A scene from the almanac film on Russia's protest movement of 2011/2 Winter, Go Away
It would be hard in this single post to list the whole gamut of documentaries in Russia and its near abroad worth watching. Yet I hope to start doing this in follow up posts on this and include some interviews with documentary film-makers both here and in other venues such as film journals like the Bright Light Film Journal where I published a general overview of some of the more established figures in the Russian documentary film world. I also hope to discuss the situation surrounding documentary film-making in Russia looking at documentary film festivals such as ArtDocFest and the new and exciting international documentary film festival in Moscow DOKer which developed out of a project to bring both Russian and world documentary to the Russian public (and not just to Moscow's but throughout the whole of the country). The institutional set up will also not be ignored, although it is pleasantly surprising how the desperately inane activities of Russia's Ministry of Culture in trying to dictate documentary norms have not been as successful as it hopes. 

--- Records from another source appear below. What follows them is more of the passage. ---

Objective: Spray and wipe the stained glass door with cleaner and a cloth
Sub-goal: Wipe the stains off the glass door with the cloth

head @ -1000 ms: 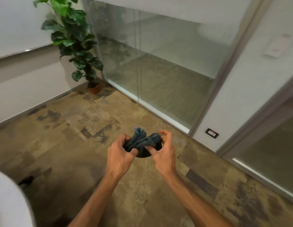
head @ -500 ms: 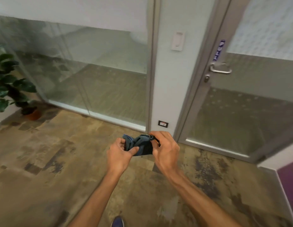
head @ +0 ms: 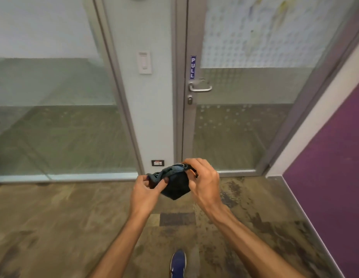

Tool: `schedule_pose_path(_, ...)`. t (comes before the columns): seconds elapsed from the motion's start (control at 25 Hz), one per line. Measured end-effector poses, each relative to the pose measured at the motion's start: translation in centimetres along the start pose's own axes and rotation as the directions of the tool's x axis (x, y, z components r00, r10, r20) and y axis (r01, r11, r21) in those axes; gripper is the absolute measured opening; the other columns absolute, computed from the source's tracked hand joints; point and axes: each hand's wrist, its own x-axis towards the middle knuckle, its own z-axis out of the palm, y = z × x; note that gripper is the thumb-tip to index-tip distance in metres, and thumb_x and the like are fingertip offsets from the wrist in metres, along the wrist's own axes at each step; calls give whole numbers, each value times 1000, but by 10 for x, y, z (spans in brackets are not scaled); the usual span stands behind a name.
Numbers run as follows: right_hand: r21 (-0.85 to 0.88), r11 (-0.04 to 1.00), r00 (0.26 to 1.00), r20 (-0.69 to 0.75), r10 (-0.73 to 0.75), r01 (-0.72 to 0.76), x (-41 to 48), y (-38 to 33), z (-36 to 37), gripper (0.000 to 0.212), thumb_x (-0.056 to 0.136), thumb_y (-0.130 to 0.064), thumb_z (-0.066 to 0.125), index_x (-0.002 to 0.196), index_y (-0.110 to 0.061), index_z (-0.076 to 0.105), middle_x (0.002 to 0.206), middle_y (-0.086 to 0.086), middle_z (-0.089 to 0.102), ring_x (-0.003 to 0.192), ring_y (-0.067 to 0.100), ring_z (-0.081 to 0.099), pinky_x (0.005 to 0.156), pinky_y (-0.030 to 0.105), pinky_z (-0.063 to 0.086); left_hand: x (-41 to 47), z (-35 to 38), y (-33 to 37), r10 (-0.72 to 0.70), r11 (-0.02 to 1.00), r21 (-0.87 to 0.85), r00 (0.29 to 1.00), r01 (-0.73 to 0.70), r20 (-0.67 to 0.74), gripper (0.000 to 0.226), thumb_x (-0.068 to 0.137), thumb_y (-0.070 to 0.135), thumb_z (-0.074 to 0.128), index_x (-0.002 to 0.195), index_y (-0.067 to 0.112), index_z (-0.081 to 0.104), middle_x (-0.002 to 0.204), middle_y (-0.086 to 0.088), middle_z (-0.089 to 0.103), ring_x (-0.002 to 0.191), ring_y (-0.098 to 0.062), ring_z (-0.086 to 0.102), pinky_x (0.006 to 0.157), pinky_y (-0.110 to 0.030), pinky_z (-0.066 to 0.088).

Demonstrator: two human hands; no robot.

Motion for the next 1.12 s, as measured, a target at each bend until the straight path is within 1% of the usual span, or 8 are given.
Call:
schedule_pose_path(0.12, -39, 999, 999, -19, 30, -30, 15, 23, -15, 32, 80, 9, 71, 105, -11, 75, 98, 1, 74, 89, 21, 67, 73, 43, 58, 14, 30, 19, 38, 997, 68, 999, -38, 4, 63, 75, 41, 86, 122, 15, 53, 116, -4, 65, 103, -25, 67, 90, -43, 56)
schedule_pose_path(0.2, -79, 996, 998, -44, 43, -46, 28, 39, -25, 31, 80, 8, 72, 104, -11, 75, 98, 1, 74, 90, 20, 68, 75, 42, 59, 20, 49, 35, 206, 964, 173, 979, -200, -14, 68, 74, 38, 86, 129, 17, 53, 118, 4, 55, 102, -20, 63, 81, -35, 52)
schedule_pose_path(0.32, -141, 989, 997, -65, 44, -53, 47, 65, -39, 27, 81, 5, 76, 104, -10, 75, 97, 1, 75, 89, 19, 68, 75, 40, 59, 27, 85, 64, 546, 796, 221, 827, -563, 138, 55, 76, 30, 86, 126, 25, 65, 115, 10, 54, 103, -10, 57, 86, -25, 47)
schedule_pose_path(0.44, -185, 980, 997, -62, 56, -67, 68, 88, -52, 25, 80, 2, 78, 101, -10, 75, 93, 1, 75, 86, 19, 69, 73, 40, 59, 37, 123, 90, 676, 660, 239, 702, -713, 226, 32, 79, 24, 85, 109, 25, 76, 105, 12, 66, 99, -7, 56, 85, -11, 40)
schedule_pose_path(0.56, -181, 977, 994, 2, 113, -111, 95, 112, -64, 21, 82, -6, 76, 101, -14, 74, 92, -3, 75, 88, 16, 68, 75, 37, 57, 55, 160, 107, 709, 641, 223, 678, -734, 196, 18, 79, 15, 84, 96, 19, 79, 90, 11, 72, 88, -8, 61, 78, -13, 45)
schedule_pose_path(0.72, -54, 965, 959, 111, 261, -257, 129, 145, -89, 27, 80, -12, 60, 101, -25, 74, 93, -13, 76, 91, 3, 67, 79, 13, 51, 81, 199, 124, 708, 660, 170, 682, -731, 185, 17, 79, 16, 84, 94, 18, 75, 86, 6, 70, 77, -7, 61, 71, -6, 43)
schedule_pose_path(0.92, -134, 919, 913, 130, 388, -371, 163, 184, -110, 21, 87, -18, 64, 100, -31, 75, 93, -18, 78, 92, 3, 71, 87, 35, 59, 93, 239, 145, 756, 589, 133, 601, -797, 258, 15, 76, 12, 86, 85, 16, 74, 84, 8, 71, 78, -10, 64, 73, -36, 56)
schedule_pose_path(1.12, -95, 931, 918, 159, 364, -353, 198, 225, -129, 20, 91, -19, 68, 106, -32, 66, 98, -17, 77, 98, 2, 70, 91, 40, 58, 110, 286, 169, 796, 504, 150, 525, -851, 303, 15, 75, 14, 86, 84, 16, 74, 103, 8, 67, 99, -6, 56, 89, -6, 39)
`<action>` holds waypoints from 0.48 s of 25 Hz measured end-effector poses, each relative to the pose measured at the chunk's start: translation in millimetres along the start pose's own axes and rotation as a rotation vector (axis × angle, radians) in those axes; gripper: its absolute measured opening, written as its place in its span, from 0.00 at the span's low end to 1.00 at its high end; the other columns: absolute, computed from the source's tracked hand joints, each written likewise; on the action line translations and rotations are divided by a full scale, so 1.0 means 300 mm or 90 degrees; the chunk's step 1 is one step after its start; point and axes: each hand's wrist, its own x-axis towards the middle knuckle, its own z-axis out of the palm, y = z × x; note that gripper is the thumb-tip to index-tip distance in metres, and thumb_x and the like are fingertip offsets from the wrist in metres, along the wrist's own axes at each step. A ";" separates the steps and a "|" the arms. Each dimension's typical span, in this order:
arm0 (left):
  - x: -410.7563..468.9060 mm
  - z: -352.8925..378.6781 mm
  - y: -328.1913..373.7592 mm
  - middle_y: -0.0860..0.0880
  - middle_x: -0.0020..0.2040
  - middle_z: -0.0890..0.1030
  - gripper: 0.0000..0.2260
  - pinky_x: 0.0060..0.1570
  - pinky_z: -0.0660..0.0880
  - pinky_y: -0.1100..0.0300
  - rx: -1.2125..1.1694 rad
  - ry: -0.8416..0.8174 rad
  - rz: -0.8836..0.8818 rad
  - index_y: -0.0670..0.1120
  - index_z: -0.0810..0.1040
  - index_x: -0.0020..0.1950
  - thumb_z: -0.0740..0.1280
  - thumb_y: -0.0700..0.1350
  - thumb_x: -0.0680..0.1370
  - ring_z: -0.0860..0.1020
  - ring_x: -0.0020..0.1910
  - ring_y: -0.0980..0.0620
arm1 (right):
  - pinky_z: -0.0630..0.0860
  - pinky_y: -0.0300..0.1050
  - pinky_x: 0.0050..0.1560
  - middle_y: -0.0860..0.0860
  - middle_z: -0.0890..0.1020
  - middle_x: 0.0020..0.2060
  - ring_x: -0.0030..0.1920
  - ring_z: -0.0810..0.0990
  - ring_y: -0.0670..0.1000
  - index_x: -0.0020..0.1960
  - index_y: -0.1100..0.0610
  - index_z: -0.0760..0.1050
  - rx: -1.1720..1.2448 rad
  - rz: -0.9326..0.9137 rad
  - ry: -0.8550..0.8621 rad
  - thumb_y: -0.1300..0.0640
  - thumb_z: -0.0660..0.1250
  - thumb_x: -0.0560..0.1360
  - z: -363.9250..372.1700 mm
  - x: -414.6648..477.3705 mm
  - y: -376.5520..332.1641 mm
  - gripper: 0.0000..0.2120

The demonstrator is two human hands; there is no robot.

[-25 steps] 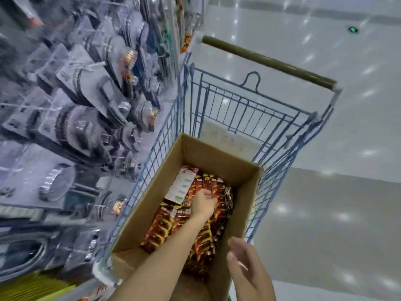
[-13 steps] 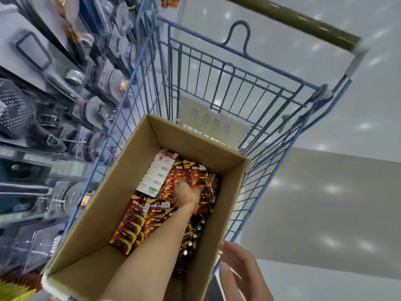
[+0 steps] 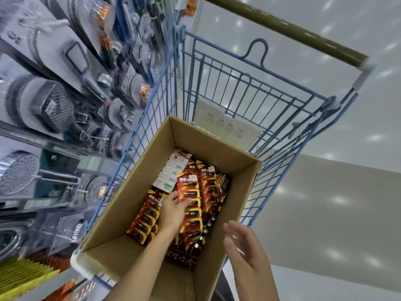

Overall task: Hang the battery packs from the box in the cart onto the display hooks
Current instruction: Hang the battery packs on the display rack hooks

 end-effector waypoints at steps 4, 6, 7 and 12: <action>-0.258 -0.264 0.013 0.47 0.53 0.88 0.11 0.45 0.85 0.49 -0.124 -0.024 0.016 0.50 0.80 0.62 0.71 0.41 0.81 0.88 0.49 0.46 | 0.72 0.31 0.58 0.39 0.79 0.59 0.59 0.77 0.37 0.65 0.45 0.74 -0.060 0.048 -0.043 0.56 0.65 0.83 0.078 0.090 -0.021 0.13; -0.342 -0.351 0.012 0.47 0.52 0.88 0.10 0.52 0.83 0.42 -0.142 0.002 0.003 0.49 0.80 0.62 0.71 0.41 0.80 0.88 0.48 0.45 | 0.74 0.42 0.66 0.43 0.79 0.61 0.61 0.77 0.44 0.69 0.49 0.73 -0.079 0.088 -0.086 0.52 0.64 0.83 0.155 0.193 -0.002 0.14; -0.368 -0.386 0.005 0.46 0.51 0.88 0.10 0.54 0.83 0.41 -0.158 0.014 -0.001 0.49 0.81 0.61 0.71 0.41 0.80 0.88 0.47 0.44 | 0.75 0.48 0.68 0.47 0.79 0.62 0.62 0.78 0.48 0.69 0.51 0.74 -0.062 0.121 -0.104 0.51 0.65 0.83 0.197 0.253 0.000 0.15; -0.455 -0.479 -0.009 0.45 0.49 0.88 0.11 0.44 0.81 0.49 -0.240 0.069 -0.018 0.47 0.82 0.59 0.73 0.39 0.77 0.88 0.45 0.43 | 0.72 0.61 0.72 0.65 0.73 0.70 0.71 0.74 0.65 0.72 0.64 0.69 0.191 0.289 -0.058 0.61 0.62 0.83 0.365 0.544 0.091 0.19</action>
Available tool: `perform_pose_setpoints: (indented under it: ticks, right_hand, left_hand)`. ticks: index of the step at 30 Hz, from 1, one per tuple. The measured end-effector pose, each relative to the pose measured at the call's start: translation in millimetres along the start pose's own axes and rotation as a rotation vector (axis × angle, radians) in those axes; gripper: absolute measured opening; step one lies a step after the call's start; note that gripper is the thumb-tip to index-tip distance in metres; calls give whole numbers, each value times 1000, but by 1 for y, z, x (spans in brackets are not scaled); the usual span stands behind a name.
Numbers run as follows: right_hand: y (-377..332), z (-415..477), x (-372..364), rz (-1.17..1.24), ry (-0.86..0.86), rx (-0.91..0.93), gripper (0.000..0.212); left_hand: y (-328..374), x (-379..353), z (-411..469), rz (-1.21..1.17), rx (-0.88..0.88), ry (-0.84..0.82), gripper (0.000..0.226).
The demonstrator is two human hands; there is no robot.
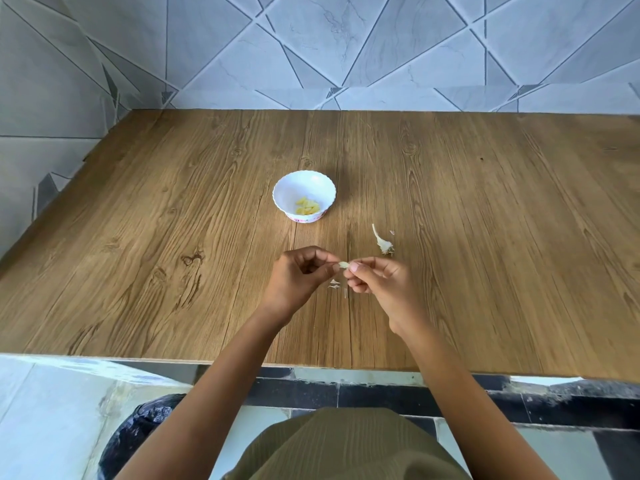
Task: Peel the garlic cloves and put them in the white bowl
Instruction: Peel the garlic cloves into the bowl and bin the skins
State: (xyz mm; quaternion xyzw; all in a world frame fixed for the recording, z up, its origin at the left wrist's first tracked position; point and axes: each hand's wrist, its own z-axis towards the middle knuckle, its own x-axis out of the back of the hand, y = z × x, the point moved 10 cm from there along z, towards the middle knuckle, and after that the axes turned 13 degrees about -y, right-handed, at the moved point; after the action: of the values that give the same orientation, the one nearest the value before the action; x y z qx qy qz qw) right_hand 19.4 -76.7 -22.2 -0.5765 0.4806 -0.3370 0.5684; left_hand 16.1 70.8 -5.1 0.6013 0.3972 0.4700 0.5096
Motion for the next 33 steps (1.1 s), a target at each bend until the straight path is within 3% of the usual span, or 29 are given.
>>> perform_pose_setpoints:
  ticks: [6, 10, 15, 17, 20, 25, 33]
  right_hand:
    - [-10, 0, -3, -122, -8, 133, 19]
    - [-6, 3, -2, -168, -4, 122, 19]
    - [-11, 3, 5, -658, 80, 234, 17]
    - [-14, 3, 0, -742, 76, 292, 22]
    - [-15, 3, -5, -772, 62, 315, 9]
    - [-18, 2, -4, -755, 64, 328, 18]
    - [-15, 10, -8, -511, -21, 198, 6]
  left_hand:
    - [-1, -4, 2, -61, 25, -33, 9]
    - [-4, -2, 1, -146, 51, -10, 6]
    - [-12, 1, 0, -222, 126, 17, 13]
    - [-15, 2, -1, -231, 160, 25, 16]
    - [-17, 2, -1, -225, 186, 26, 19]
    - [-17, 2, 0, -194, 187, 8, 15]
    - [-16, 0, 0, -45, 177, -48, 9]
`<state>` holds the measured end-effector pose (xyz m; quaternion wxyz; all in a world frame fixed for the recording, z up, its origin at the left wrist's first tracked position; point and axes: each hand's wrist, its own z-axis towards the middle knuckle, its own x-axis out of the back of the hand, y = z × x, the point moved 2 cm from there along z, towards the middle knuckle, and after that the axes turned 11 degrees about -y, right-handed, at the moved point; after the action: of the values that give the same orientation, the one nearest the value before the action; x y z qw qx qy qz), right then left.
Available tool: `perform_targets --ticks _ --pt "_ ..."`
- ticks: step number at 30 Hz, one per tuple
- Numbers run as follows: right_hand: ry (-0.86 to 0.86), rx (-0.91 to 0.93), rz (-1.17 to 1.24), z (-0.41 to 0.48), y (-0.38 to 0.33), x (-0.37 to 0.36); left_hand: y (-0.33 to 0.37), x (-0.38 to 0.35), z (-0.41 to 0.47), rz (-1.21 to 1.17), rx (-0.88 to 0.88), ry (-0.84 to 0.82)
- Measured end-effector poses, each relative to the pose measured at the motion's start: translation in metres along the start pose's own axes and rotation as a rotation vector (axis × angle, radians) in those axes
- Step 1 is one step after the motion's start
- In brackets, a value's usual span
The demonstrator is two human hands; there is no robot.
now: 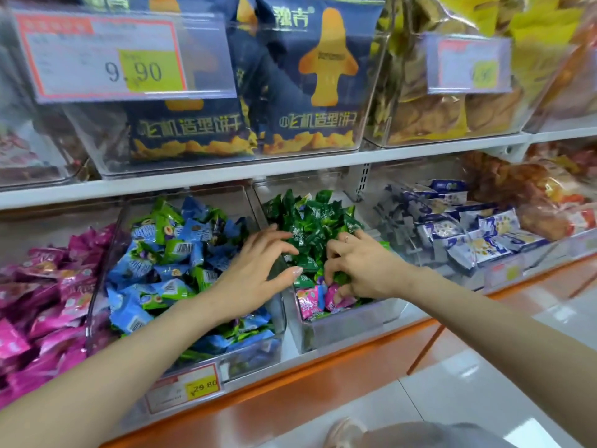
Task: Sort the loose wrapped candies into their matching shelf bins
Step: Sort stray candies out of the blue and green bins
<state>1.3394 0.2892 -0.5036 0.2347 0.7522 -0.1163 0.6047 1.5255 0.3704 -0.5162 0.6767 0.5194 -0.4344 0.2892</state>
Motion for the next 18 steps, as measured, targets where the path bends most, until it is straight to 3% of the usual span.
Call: perform_targets --ticks 4,9,14,18 --pt "-0.042 -0.076 -0.115 -0.006 0.0 -0.007 0.001 0.001 -0.001 -0.011 0.003 -0.005" --pt "-0.04 -0.117 -0.037 -0.005 -0.001 -0.009 0.012 0.008 0.0 0.094 0.049 0.001" --pt "0.072 -0.15 0.311 -0.012 0.015 0.003 0.037 0.018 0.013 0.126 -0.049 0.03" --pt "0.288 -0.103 0.828 -0.027 0.026 0.028 0.052 0.014 0.036 0.076 0.021 -0.113"
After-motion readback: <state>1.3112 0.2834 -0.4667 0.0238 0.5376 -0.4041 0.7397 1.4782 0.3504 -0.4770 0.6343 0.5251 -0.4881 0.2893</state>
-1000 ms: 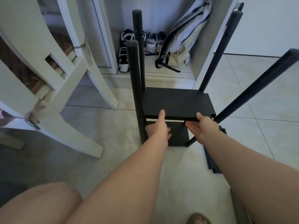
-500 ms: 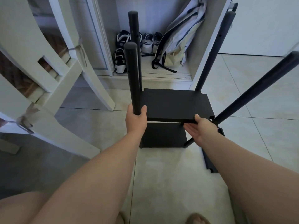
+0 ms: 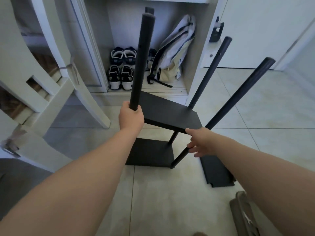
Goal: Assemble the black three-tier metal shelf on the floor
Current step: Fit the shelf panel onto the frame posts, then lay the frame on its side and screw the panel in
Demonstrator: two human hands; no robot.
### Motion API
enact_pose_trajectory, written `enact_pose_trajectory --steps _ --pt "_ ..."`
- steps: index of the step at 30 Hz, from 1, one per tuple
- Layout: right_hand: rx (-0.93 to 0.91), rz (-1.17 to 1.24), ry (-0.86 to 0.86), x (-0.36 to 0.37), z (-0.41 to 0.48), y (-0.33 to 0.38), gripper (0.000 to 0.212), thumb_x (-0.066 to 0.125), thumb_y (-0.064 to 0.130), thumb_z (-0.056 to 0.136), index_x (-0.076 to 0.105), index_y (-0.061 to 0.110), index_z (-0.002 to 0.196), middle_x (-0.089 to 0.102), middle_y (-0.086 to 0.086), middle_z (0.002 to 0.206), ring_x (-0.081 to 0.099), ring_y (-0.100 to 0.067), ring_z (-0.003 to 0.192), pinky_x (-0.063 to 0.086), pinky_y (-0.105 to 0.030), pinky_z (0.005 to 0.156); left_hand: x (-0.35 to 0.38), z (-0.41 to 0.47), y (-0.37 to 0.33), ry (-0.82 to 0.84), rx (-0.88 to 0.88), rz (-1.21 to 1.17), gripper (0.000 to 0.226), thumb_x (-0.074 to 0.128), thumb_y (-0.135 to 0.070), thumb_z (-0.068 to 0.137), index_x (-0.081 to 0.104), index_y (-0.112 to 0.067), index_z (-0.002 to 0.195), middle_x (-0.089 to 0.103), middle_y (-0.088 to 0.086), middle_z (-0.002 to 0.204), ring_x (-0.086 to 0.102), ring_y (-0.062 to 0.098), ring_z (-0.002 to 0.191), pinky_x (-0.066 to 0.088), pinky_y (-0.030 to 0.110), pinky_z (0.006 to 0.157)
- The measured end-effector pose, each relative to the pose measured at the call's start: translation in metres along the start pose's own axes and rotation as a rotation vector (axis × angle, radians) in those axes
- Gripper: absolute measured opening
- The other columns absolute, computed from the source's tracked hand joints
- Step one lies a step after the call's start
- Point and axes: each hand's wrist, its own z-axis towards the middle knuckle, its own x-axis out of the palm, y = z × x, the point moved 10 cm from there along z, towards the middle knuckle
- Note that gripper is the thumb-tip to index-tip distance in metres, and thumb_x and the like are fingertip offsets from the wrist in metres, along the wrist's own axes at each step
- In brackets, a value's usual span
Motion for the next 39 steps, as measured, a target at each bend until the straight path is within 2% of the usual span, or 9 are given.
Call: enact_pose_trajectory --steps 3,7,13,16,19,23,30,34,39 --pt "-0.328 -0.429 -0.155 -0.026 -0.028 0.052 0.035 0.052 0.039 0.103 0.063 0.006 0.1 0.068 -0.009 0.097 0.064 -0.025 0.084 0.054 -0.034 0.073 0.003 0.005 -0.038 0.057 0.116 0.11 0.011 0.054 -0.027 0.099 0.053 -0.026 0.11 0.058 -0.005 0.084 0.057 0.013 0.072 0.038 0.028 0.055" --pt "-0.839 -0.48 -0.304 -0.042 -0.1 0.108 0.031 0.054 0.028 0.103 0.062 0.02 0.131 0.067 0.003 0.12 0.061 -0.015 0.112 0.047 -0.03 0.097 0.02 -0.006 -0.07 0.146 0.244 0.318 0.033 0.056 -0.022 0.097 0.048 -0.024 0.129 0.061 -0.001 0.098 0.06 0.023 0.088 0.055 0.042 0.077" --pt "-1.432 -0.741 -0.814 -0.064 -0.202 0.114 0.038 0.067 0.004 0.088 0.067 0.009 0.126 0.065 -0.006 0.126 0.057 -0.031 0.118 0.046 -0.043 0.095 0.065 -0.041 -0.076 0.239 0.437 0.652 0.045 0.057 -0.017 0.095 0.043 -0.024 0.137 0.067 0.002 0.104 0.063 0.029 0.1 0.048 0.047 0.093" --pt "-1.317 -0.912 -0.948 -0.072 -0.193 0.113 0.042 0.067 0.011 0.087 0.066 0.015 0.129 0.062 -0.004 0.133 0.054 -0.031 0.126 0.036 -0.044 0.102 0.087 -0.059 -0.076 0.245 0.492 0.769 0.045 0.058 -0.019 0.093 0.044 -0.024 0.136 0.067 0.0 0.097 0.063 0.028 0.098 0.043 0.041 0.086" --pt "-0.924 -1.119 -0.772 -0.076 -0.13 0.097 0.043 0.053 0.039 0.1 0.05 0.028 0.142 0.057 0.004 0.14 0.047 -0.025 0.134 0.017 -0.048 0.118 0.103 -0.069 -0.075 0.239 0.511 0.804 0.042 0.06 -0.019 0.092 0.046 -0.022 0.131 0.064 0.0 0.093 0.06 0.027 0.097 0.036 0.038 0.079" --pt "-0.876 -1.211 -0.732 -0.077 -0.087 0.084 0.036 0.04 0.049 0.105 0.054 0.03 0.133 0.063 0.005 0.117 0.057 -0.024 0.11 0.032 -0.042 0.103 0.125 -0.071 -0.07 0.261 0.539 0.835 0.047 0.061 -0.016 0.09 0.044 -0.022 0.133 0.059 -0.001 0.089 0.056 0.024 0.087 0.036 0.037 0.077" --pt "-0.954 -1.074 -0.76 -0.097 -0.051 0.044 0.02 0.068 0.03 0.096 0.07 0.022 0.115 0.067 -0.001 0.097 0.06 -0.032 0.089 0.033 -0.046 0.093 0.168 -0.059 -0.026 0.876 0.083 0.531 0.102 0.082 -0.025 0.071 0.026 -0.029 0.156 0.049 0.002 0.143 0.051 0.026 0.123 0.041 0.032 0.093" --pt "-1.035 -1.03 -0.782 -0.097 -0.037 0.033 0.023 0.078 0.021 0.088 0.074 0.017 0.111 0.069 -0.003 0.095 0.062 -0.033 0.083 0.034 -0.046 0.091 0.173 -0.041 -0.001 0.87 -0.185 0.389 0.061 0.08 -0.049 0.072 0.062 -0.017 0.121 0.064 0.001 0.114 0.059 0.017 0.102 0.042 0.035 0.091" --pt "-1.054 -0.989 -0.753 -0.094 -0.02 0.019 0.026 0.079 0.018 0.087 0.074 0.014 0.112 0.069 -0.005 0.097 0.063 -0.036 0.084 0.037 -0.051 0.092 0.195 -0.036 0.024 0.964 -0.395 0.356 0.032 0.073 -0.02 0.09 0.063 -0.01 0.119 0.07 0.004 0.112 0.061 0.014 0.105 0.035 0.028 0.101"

The poster for the 2016 2nd DOKer Film festival to take place in the Spring

Indeed, the inanity and short-sightedness is not restricted just to Russia's Ministry of Culture. One's scepticism could and should extend to the inadequacy of documentary establishments outside Russia. I have written elsewhere about the 'splendid isolationism' of the British press and film critics when it comes to foreign language film. Maybe it is necessary to talk, too, about the myopia of some of those who have the ability to change things in the documentary scene itself outside of Russia. I recall a visit by Nick Fraser of BBC's Storyville to Russia's Moscow Business Square in 2014 to judge some promising new documentaries being pitched there. It seemed to me that Fraser failed to appreciate the particular world of Russian documentary. It was, for example, French television which had the sense to acknowledge the force, relevance and innovatory approach of Anna Moiseenko's documentary Abdul Ballade about a Tajik folk singer and migrant who composed ballads about his daily life in Moscow even though this and many other films of considerable interest were first pitched to the phlegmatic Fraser. Just one of the examples as to how myopia from those who could change things regarding the reception of Russian documentaries in Britain prevent them from doing so. 

Folksinger and migrant Abdumamad Bekmamadov, the protagonist of Anna Moiseenko's A Migrant's Life
In spite of all the myopia of many film commissioners in the UK and elsewhere, there are reasons for hope. These films will in any case be precious documents in years to come. This generation of documentary filmmakers will surely gradually become discovered and rediscovered in time. And the contacts between and the mutual influences of documentary filmmakers between Russian and elsewhere have already brought many fruits. A process of miscegenation is already happily underway. Films like Marco Raffaini's Italiani Veri (on the emergence of Italian light music in the Soviet Union) or the forthcoming Soviet Groove by the Franco-American ensemble of Louis Beaudemont and Alexei Gittelson enable us to look back at Soviet reality with completely unexpected eyes as does the film by the Austro-Russian duo Elena Tikhonova and Dominik Spriztendorfer Elektro Moskva, a fascinating essayistic documentary on the Soviet electronic age and its legacy as well as the larger than life figure of Leon Theremin. Russian documentarists, too, have given some fascinating portraits of foreign societies. Victor Kossakovsky and his students Spanish film ballet Demonstration is one of the most extraordinary films on popular unrest and strikes to have been made in recent years. 

A scene from Elektro Moskva

All this may go past the heads of Britain's semi-ignorant film establishment (though there are some fine exceptions among independent British film critics such as Neil Young and Michael Pattison very much open to the aesthetic lure and significance of the art documentary from this part of the world) but sooner or later future historians, as well as future film scholars, will be making their rediscoveries both of these films and of their priceless value as both documents of their time and as film documentaries in their own right.